Faculty of the Mill Valley, Calif., seminary designed the 14-hour Certificate in Early Childhood Education to be “user-friendly,” with most classes scheduled on evenings and weekends so church staff and preschool workers, preschool teachers and directors and seminary students can have more freedom to take the classes and earn the certificate in a year.
“The mission of Golden Gate is to design programs of learning and training that equips students to be effective leaders in the real world,” said Rodrick Durst, the seminary’s academic dean. “There is no church in the world that doesn’t have the need to minister to children and young families.”
The program started last fall with a handful of students and, as it grows, associate professor of Christian education Don Simmons said it can meet a big need locally to the seminary. “There is a huge protest in San Francisco about the lack of child care,” he said. “Historically, Southern Baptist churches have led the way in California in child care to meet community needs.”
But as state standards become more stringent and prices for child care continue to rise, churches need to become even more equipped to fill this need, said Shera Melick, an adjunct professor at Golden Gate and director of its on-site child development center. “Our churches stand empty all week long, and if we use our facilities during the week, we’re meeting needs and winning many families to Christ,” she said. “As a seminary, we’re interested in reaching the world for Christ, and this is a tremendous tool to reach people in our communities.”
Melick and Simmons, who both have had previous experience in directing large preschool and child-care programs out of churches, proposed the certificate program to the seminary last year. Designed for people who are already working in the field or for seminary students who want education in this area, the early childhood education certificate aims to teach how to put together and run a preschool on a church site or train someone else to do it.
They designed the program to meet California child-care standards, which are among the highest in the country. Classes include child, family and community relations; health, nutrition and safety in early childhood education; intercultural issues; human growth and development; and administration. Students in the certificate program also select a Christian education course to complete their education.
“The credentials students earn will stand the test of real-world licensing,” Durst said. “The standards are very specific about what you have to offer as a minimum, but there are no restrictions to what you can add on to or put in. So we can put it all in a Christian framework.”

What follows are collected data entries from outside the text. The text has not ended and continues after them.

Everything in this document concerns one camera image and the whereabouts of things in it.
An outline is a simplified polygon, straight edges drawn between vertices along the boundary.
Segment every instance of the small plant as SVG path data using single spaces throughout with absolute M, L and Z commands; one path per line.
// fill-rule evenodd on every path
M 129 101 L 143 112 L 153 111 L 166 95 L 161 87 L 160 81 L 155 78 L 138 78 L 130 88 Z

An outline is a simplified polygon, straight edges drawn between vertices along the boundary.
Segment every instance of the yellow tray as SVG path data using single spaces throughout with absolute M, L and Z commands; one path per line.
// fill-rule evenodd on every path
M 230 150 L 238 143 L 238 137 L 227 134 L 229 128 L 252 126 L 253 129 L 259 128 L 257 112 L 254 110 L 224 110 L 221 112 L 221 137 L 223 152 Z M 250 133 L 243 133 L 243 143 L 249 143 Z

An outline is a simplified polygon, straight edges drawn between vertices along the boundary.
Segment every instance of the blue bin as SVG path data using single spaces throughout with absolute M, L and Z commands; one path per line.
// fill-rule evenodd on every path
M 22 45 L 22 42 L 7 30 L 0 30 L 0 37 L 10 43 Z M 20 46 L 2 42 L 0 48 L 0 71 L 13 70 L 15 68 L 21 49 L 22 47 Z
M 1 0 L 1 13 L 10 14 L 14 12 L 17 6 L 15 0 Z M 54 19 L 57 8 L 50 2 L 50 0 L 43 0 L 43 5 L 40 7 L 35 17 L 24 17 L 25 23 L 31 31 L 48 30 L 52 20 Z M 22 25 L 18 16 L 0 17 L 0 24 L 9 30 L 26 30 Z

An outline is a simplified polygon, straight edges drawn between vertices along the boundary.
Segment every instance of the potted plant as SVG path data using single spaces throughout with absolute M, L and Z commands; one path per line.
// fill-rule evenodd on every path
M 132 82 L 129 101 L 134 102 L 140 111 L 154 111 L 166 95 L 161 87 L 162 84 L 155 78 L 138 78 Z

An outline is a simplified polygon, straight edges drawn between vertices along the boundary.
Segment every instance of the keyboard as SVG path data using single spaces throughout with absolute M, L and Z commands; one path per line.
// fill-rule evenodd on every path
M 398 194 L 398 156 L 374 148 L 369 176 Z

In addition, the seminary has the on-site child development center for students to observe or work in. Though the center exists mostly for seminary students’ children, it is also open to the surrounding community and is, therefore, a mission field. “We have children from 44 families in the community, mostly from unchurched or non-Christian backgrounds, representing many ethnic groups,” Melick said. “We have children that speak French, Farsi, Chinese, Romanian and Portuguese.”
Melick said the Christian teachings at the center have sparked some interesting conversations with parents. “One mother told me she grew up in a home where they didn’t believe in God,” she said. “But her little girl told her the story of the Good Samaritan because she had learned it that day, and her mother had to go look it up. She said she would have to read the Bible to keep up with her daughter.”
Durst said the child development center at Golden Gate attracts the community not so much by what it teaches, but by its character. “They trust its values of honesty, kindness and creativity, and they see that the students who lead the classes want to do this,” he said. “Having pastored two churches that had child development centers, I believe ours is the most effective I’ve seen at sharing Christ with under-evangelized people.”
Melick said a child development center could greatly enhance a church’s ministry. “I think it’s a ready-made community need that we as churches can fill and simultaneously draw in families to build the church,” she said. “I hope our students will understand the opportunity that’s there and want that capability.”